Secondo un’analisi tecnica della diffusione del nuovo Coronavirus in Italia, realizzata dal biologo Enrico Bucci e da due fisici, Enzo Marinari e Giorgio Parisi, l’epidemia si troverebbe ancora nella sua fase iniziale. Considerando soltanto i casi gravi (in terapia intensiva ed i decessi) dal 24 febbraio al 1 marzo, i tre esperti hanno dimostrato che il tempo in cui i casi raddoppiano è di 2,4 giorni.

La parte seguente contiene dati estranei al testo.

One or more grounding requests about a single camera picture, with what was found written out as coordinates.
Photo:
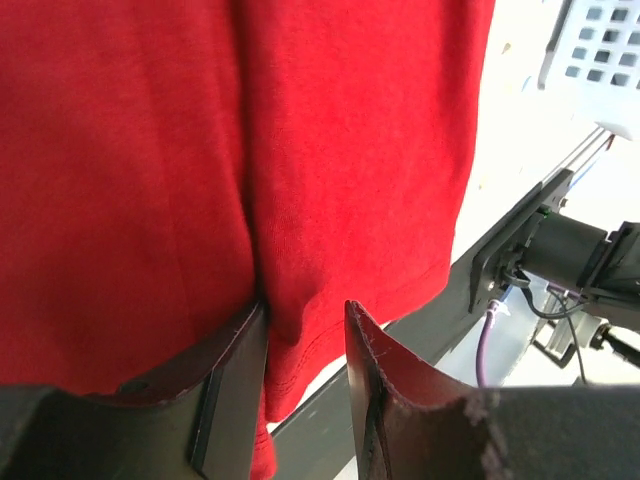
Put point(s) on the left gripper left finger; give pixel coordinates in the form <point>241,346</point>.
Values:
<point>193,417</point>

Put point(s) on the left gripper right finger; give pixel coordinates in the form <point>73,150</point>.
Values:
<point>411,421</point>

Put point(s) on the red t shirt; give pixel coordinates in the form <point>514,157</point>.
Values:
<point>165,162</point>

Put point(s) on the white laundry basket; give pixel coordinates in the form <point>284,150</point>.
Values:
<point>591,63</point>

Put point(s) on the aluminium frame rail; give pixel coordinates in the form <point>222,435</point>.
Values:
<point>587,210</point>

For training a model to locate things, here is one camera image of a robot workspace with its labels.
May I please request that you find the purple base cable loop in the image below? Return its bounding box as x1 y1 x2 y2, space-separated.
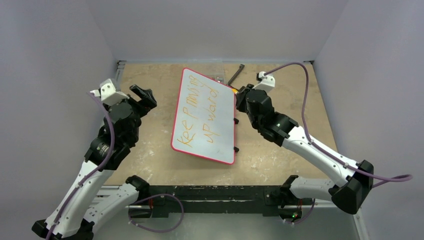
128 193 185 233

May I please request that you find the black metal rod tool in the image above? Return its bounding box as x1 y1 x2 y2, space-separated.
227 64 245 86

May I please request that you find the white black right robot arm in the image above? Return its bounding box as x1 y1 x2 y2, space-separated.
235 84 374 215

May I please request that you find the pink framed whiteboard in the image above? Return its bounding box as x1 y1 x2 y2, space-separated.
170 68 236 165

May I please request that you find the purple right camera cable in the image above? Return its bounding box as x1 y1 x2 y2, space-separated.
264 61 414 189

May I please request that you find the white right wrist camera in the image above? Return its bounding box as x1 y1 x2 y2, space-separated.
253 71 276 94

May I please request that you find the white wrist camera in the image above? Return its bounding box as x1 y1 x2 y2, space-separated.
90 78 129 106
253 71 276 94

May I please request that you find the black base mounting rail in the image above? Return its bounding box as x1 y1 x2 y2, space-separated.
149 185 313 218

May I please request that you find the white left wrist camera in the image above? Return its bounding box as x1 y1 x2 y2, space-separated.
90 78 129 106

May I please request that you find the clear plastic screw box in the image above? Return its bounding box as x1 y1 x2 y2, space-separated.
187 62 225 84

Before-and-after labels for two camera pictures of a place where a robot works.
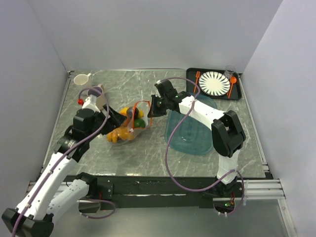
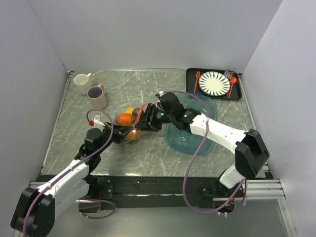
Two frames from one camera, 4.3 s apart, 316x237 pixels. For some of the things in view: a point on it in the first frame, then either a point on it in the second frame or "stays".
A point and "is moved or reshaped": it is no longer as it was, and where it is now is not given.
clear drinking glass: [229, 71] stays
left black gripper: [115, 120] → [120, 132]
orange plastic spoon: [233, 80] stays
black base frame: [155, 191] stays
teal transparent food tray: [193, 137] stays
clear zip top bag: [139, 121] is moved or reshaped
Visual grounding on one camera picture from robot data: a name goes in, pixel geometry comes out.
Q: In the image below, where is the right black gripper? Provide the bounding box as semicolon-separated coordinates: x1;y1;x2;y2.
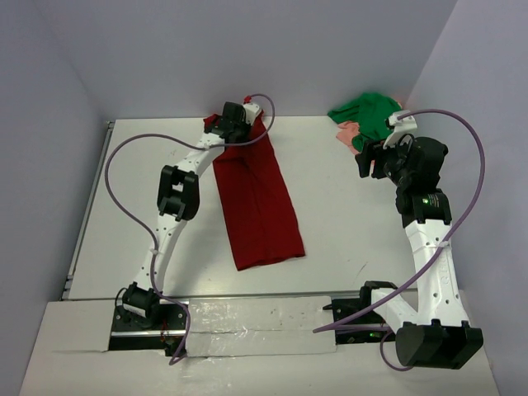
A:
355;132;414;186

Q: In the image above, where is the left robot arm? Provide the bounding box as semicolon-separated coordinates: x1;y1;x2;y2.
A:
122;102;262;329

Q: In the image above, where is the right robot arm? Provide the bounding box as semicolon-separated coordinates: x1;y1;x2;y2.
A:
356;134;483;370

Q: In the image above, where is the pink t-shirt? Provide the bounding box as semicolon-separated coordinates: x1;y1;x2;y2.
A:
336;121;360;155

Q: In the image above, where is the green t-shirt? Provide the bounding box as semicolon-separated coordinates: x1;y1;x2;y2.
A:
327;92;403;153

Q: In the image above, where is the silver taped cover panel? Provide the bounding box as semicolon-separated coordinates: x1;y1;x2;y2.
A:
186;296;337;357

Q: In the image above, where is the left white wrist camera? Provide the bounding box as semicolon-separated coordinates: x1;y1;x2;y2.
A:
243;96;262;125

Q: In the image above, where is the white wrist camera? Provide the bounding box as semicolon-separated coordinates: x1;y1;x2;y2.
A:
243;96;262;125
383;110;417;149

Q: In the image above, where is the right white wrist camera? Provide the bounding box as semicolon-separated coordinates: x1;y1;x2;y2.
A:
383;110;417;149

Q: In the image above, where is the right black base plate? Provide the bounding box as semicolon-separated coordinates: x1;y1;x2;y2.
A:
323;297;388;345

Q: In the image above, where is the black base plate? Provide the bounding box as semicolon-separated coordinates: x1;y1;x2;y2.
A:
108;304;186;357
323;297;388;345

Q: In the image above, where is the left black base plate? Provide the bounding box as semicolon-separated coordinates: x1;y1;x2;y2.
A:
108;304;186;357

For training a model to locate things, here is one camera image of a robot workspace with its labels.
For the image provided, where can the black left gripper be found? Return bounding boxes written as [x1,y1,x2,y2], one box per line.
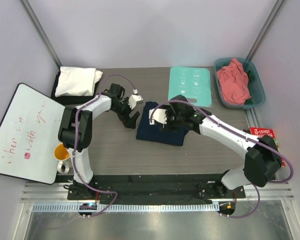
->
[111,97,140,129]

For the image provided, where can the navy blue t shirt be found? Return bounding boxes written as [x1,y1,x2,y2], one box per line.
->
[136,101,189,147]

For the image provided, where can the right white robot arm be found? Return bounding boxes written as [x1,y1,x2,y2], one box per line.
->
[149,95,282,198]

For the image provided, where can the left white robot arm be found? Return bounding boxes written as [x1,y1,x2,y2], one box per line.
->
[58,83,144,200]

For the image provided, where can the teal instruction mat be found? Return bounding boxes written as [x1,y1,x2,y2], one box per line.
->
[168,66,212,107]

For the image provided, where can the folded black t shirt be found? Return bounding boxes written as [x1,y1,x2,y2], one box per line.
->
[50,71,99,106]

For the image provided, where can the pink crumpled t shirt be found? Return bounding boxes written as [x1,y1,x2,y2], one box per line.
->
[216,58,251,105]

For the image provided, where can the book under red book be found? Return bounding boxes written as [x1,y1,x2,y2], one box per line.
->
[242,129,250,134]

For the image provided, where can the folded white t shirt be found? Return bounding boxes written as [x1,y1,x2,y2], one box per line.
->
[55,66,103,97]

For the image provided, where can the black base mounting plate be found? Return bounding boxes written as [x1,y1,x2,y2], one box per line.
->
[63,174,246,206]

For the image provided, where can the white mug orange inside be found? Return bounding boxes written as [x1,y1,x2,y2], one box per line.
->
[53,143,72,174]

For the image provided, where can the red storey house book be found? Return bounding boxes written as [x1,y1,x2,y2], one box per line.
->
[248,127,280,152]

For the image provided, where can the teal plastic bin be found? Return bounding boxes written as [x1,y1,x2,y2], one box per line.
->
[214,57,266,110]

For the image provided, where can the green t shirt in bin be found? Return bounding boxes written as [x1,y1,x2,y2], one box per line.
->
[244,70,257,105]

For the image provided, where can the white dry-erase board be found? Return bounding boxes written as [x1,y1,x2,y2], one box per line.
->
[0,83,65,185]

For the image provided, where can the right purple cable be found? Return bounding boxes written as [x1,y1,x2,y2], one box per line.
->
[148,99,295,219]

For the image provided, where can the purple cable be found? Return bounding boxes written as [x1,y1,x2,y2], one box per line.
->
[148,99,295,219]
[72,74,139,218]

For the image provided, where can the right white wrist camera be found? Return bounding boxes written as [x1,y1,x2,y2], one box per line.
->
[148,108,167,125]

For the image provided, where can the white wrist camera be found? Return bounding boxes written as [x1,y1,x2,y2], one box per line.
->
[148,108,167,125]
[128,89,144,110]

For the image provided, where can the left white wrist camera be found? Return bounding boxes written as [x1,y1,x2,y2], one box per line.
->
[128,89,144,110]

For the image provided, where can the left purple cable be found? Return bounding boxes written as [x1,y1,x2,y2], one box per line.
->
[72,74,139,218]

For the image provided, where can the perforated white cable duct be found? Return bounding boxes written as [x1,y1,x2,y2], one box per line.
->
[32,202,220,213]

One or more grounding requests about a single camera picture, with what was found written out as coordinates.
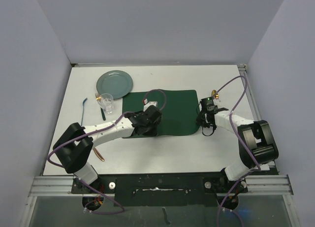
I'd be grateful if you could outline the purple cable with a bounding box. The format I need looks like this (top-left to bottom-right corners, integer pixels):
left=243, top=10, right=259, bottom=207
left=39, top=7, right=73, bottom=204
left=47, top=89, right=168, bottom=215
left=216, top=75, right=262, bottom=227

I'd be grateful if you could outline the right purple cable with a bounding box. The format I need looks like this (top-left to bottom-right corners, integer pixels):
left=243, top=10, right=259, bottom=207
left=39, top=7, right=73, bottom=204
left=216, top=75, right=262, bottom=227

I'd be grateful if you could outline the dark green placemat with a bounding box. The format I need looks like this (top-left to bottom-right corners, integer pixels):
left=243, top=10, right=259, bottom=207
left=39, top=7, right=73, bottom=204
left=122, top=90, right=199, bottom=136

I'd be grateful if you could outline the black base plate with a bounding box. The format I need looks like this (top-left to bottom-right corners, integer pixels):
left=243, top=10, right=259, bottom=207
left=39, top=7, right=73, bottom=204
left=71, top=172, right=248, bottom=210

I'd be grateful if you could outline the teal round plate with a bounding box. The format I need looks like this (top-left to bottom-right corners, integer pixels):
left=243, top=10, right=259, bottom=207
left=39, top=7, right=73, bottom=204
left=96, top=70, right=133, bottom=100

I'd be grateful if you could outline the copper knife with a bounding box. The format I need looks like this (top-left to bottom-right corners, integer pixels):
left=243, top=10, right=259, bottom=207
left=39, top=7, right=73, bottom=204
left=93, top=148, right=105, bottom=162

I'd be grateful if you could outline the gold iridescent spoon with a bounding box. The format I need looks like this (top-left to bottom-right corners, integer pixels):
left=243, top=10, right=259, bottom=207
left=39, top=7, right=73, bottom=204
left=211, top=90, right=220, bottom=101

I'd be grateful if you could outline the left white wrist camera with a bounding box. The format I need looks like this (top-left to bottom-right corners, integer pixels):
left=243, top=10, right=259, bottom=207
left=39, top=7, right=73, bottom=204
left=143, top=100, right=158, bottom=110

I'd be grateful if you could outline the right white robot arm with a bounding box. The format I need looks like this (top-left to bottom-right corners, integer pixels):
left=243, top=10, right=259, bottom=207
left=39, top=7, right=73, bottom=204
left=196, top=105, right=279, bottom=192

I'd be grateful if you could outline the blue plastic spoon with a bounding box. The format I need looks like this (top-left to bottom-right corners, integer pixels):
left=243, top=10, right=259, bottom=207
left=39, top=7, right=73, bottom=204
left=80, top=97, right=88, bottom=126

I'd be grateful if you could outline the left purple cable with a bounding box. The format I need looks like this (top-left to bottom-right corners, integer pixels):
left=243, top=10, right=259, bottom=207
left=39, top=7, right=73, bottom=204
left=47, top=89, right=168, bottom=215

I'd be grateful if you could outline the gold fork green handle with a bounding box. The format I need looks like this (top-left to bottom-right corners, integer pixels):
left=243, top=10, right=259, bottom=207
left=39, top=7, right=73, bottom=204
left=95, top=93, right=106, bottom=121

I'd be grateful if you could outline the clear plastic cup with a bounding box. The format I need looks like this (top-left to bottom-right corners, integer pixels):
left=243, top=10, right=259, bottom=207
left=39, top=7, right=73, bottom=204
left=100, top=93, right=114, bottom=114

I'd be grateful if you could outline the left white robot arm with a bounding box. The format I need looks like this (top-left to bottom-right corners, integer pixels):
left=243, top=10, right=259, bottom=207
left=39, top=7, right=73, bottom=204
left=47, top=105, right=162, bottom=193

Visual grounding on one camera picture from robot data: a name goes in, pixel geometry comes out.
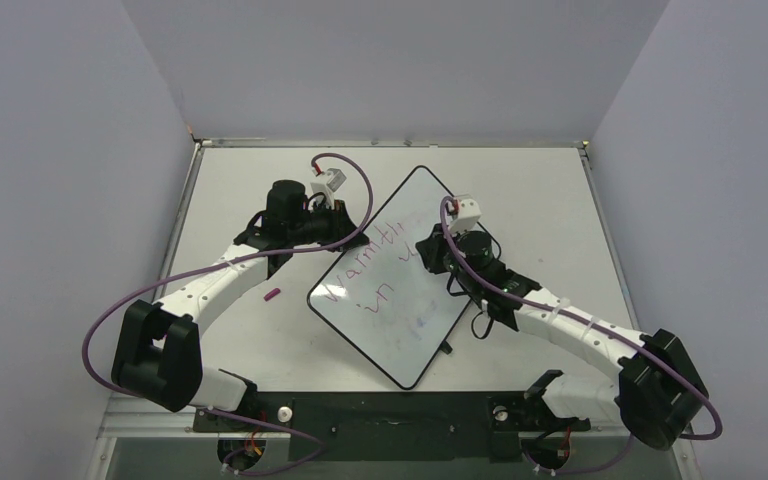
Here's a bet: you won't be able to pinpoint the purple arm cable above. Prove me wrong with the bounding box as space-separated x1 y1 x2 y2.
81 152 376 479
439 195 724 479

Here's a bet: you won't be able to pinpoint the aluminium frame rail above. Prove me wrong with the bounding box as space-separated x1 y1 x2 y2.
95 390 693 440

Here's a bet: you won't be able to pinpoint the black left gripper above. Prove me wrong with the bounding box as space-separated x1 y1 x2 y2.
289 198 367 253

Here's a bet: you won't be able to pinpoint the black framed whiteboard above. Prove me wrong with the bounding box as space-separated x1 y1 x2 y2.
307 166 468 390

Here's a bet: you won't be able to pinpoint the magenta marker cap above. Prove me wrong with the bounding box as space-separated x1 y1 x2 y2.
263 288 281 302

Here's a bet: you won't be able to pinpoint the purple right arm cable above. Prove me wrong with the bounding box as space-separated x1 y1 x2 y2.
439 195 724 479

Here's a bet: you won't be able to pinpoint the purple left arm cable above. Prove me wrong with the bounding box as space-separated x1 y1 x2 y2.
81 152 376 479

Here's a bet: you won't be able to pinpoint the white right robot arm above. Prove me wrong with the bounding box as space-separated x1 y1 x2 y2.
416 224 722 450

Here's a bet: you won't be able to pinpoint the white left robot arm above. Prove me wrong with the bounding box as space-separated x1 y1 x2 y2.
111 179 369 430

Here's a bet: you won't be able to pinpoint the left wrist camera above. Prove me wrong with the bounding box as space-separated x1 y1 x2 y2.
311 168 346 198

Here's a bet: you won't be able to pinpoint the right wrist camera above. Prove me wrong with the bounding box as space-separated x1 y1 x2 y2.
446 195 481 234

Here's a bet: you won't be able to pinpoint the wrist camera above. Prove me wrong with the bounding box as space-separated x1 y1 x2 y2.
311 168 346 198
446 195 481 234

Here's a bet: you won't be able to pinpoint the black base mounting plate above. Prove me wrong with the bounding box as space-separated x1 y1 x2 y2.
190 390 591 465

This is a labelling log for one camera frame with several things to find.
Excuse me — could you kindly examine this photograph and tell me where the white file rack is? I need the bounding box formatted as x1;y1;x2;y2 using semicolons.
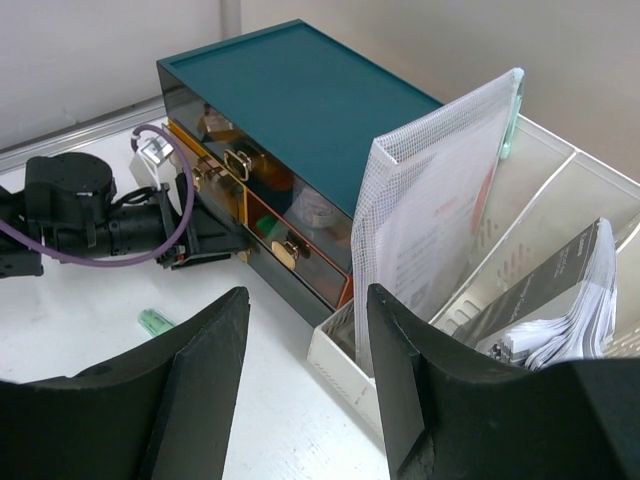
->
305;112;640;441

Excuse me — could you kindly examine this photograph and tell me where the dark drawer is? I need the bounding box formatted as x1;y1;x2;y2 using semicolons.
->
240;226;336;327

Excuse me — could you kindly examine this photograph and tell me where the grey booklet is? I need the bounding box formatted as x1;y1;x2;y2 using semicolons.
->
453;218;618;370

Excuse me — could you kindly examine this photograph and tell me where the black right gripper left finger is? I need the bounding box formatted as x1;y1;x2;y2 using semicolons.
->
1;287;250;479

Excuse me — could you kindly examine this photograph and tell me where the clear paper clip jar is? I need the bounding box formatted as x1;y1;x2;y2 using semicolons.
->
292;192;338;229

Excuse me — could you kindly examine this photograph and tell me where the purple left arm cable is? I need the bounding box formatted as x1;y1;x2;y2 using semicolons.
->
0;124;196;269

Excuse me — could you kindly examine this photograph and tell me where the clear zip folder red paper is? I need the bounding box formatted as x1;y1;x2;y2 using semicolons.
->
351;67;525;374

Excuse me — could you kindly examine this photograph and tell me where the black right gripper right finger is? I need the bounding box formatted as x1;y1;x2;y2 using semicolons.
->
367;284;639;479

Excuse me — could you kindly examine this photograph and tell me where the green cap black highlighter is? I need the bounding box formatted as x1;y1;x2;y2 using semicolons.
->
255;214;278;237

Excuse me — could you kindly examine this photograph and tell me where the aluminium frame rail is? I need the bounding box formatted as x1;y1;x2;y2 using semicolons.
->
1;96;165;174

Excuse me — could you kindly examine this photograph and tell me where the teal drawer organizer cabinet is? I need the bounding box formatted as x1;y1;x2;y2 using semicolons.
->
155;18;446;329

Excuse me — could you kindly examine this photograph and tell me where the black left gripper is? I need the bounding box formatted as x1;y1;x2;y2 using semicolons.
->
1;154;249;270

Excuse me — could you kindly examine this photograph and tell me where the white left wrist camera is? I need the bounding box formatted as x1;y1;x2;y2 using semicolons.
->
129;135;174;190

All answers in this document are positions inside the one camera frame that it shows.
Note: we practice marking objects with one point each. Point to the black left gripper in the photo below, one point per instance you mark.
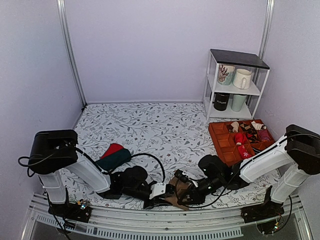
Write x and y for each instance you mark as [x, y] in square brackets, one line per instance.
[156, 201]

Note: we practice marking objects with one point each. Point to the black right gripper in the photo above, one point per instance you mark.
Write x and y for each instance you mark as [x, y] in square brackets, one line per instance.
[196, 198]

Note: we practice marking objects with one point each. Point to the tan ribbed sock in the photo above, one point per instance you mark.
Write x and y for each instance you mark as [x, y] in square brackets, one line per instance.
[181, 188]

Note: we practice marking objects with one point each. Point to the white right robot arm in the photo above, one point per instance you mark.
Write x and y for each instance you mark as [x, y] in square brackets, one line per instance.
[298, 147]

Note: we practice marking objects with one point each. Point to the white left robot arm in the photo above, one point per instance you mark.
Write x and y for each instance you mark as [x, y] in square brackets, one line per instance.
[58, 149]

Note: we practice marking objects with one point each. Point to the floral patterned table mat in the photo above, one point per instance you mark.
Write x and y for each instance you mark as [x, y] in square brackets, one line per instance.
[176, 133]

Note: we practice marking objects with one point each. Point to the orange wooden divider tray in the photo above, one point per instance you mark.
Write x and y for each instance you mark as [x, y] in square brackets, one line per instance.
[224, 143]

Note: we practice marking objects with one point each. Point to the red and green sock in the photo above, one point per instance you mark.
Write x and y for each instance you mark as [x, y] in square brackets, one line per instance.
[115, 156]

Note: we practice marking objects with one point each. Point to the red snowflake sock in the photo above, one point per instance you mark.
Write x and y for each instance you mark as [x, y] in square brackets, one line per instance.
[245, 151]

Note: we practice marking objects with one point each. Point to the red rolled sock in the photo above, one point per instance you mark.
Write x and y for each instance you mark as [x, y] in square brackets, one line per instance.
[240, 138]

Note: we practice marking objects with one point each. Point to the beige patterned sock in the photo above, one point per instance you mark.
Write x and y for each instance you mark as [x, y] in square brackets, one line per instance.
[233, 127]

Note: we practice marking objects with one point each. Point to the brown argyle sock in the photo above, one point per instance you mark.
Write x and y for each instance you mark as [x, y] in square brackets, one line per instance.
[250, 132]

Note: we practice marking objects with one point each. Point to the purple rolled sock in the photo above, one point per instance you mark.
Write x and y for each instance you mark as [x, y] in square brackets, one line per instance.
[264, 135]

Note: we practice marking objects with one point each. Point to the black mug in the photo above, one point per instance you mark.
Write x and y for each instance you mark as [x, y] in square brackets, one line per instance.
[221, 101]

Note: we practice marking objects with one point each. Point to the pale green cup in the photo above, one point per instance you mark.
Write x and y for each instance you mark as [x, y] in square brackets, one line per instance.
[238, 101]

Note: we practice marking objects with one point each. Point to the white metal shelf rack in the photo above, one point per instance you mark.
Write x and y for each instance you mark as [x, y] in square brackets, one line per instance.
[254, 93]

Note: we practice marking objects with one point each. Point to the white ceramic mug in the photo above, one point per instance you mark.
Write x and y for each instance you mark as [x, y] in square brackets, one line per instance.
[242, 78]

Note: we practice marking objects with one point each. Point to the coral pattern mug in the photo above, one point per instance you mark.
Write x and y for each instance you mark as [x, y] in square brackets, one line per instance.
[225, 74]

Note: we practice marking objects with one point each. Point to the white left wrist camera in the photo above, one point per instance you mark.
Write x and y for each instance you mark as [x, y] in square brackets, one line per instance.
[157, 189]

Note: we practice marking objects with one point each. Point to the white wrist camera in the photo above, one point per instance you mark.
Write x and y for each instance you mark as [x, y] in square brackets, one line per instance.
[191, 177]
[157, 189]

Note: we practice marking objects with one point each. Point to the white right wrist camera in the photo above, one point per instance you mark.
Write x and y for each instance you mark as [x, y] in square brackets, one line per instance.
[191, 177]

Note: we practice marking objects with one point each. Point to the aluminium front rail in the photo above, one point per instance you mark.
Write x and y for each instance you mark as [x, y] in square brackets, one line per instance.
[208, 224]

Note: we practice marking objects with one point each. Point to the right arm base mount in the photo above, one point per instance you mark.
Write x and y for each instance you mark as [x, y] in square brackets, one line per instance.
[262, 211]

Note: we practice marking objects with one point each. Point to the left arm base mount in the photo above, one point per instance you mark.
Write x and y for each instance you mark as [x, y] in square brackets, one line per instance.
[79, 211]

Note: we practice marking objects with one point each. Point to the right aluminium corner post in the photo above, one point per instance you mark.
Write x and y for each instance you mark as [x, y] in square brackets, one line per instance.
[266, 27]

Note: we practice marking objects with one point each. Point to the aluminium corner post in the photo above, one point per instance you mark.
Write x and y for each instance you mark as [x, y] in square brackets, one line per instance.
[61, 7]
[266, 27]

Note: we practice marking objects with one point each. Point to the left aluminium corner post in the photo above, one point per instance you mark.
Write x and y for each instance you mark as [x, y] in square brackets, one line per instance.
[61, 7]

La rapida crescita del numero dei casi critici, dei pazienti ospedalizzati e dei positivi al nuovo Coronavirus registrata negli ultimi giorni, potrebbe rallentare entro una o due settimane.

Grafico tratto dall’analisi di Enrico M. Bucci insieme a Enzo Marinari e Giorgio Parisi

L’evoluzione della situazione del nostro Paese dipenderà da quanto si dimostreranno efficaci le misure di contenimento adottate, dal rispetto da parte di ciascuno delle ordinanze istituzionali e delle regole di igiene.

Negli ultimi giorni si è aperta una faglia tra chi accetta quanto viene disposto dalle istituzioni e chi grida alla «psicosi collettiva». In realtà, proprio l’analisi matematica dell’andamento di questa epidemia, ci aiuta a capire che le misure restrittive messe in atto non sono affatto «esagerate».
Nel momento in cui queste misure venissero allentate o disattese è probabile che i valori di R0 tornerebbero ad innalzarsi nuovamente e il contagio ricomincerebbe a diffondersi.

I prossimi giorni saranno quindi cruciali per capire se si andrà verso una crescita incontrollata di casi oppure se saranno rilevati i primi segni di un rallentamento.